ORDER DENYING MOTION TO DISMISS FOR LACK OF PERSONAL JURISDICTION
MARILYN L. HUFF, District Judge.
On April 29, 2013, Defendant Potter Voice Technologies, LLC ("Defendant" or "Potter") filed a motion to dismiss the complaint for lack of personal jurisdiction. (Doc. No. 10.) On May 24, 2013, Plaintiff Kyocera Communications, Inc. ("Plaintiff" or "KCI") filed its opposition to the motion. (Doc. No. 11.) On June 3, 2013, Defendant filed a reply in support of the motion. (Doc. No. 13.)

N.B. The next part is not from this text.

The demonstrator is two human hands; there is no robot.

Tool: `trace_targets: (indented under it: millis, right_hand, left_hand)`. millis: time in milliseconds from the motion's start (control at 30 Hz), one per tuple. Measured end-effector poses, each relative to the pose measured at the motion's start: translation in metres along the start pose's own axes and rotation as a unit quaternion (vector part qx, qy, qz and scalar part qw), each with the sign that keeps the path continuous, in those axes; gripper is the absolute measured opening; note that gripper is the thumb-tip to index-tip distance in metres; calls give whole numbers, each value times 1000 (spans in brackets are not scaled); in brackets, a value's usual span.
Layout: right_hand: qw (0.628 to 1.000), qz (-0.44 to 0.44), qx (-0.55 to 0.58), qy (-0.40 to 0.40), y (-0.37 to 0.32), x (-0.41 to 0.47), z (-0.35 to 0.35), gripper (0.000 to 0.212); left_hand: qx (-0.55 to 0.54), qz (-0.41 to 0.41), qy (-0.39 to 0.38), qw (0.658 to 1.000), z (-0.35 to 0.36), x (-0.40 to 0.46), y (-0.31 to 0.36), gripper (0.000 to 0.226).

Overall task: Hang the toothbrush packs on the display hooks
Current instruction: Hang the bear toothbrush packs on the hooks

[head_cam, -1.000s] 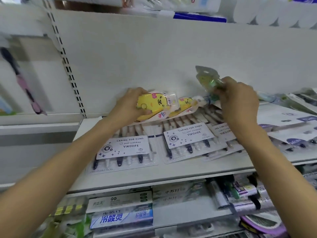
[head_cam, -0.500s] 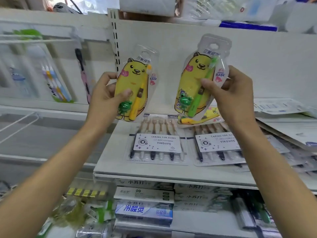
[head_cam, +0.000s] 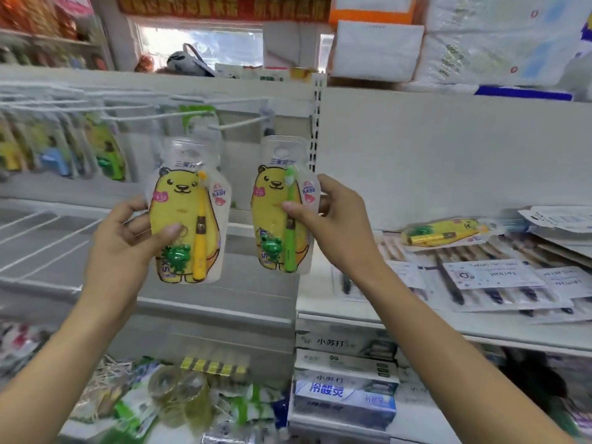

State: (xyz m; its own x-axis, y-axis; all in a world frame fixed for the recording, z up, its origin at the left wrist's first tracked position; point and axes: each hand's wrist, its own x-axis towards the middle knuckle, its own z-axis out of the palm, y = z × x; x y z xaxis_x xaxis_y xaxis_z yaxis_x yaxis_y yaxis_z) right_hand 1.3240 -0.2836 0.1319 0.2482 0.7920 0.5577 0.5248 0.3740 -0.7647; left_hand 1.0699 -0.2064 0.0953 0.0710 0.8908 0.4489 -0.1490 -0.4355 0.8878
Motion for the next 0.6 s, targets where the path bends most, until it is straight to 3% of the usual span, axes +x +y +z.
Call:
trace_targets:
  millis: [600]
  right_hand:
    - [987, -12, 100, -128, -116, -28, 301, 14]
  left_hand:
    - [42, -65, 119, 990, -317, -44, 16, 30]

Pursuant to its discretion under Civil Local Rule 7.1(d)(1), the Court concludes this matter is appropriate for resolution without oral argument and vacates the hearing set for June 10, 2013. For the following reasons, the Court denies Defendant's motion to dismiss the case for lack of personal jurisdiction.
This is an action for declaratory judgment. Plaintiff KCI is a corporation incorporated under the laws of Delaware with its principal place of business in San Diego, California. (Doc. No. 1 ("Complaint") ¶ 1.) KCI is the sales, marketing and service headquarters for Kyocera-branded and Sanyo-branded wireless products and accessories in the Americas, and is a wholly-owned subsidiary of Kyocera International, Inc. ("Kyocera International"). (Id. ¶ 2.) Among other products, KCI has sold the Kyocera Echo smartphone. (Id. ¶ 9.)

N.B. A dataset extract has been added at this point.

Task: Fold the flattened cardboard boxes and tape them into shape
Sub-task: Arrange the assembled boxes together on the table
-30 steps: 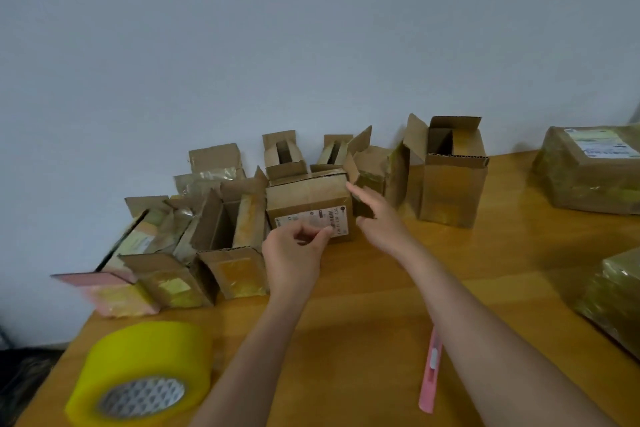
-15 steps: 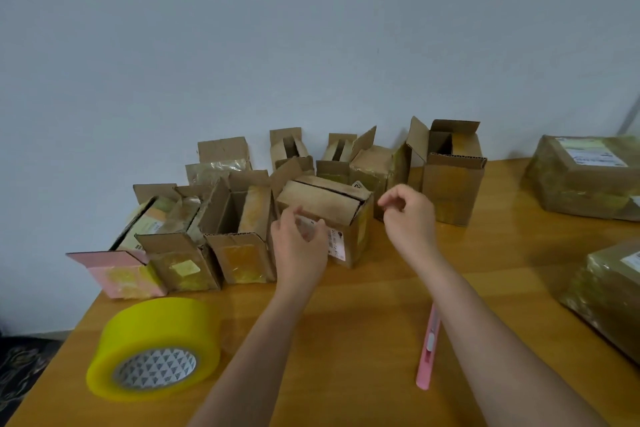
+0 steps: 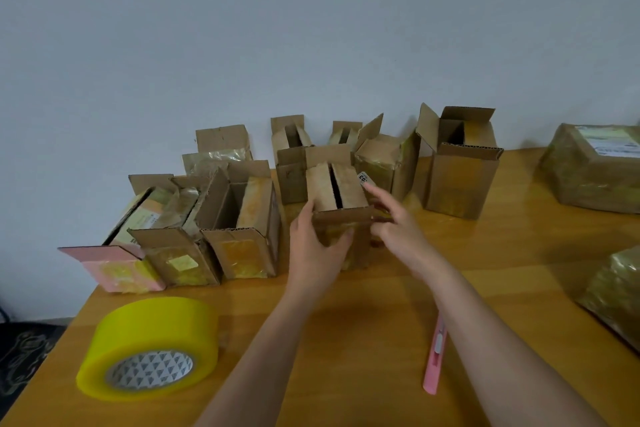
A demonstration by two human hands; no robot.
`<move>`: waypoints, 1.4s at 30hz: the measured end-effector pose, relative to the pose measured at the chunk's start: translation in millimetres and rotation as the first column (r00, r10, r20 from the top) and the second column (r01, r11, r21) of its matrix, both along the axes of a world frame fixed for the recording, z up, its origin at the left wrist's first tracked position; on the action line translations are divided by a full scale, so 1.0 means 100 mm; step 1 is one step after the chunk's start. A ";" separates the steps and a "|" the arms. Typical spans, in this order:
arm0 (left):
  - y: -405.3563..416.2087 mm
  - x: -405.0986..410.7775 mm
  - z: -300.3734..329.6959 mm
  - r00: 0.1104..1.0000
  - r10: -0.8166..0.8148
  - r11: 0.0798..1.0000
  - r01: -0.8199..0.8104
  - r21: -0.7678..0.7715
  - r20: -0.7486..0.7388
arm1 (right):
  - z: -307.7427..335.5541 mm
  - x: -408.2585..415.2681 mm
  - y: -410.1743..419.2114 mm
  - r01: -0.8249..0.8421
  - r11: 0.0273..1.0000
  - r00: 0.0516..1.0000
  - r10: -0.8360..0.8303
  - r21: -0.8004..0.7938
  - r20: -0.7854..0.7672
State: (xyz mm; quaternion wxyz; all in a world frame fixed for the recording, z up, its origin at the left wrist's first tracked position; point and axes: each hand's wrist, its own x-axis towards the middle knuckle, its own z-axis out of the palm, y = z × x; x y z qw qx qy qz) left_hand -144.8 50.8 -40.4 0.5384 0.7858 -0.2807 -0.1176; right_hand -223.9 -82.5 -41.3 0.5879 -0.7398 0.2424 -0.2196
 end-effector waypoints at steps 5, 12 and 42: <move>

Defendant Potter is a limited liability company organized and existing under the laws of the State of Colorado with its principal place of business in Colorado. (Id. ¶ 3.) Defendant Potter is the owner of U.S. Patent No. 7, 729, 659 ("the 659 Patent"). (Complaint ¶ 4.) On November 5, 2012, Potter filed a Fourth Amended Complaint in a case in the District of Colorado, Potter Voice Technologies LLC v. Google Inc., et al., Case No. 1:12-CV-01096-REB-CBS (the "Colorado action"). (Id. ¶ 9.) In the Colorado action, Potter alleges infringement of the 659 Patent against several defendants, including Plaintiff's parent company, Kyocera International. (Id.¶¶ 5-6, 8-10.) Potter specifically accuses Kyocera International of infringing the Kyocera Echo smartphone, a product sold by KCI. (Id. ¶ 9.)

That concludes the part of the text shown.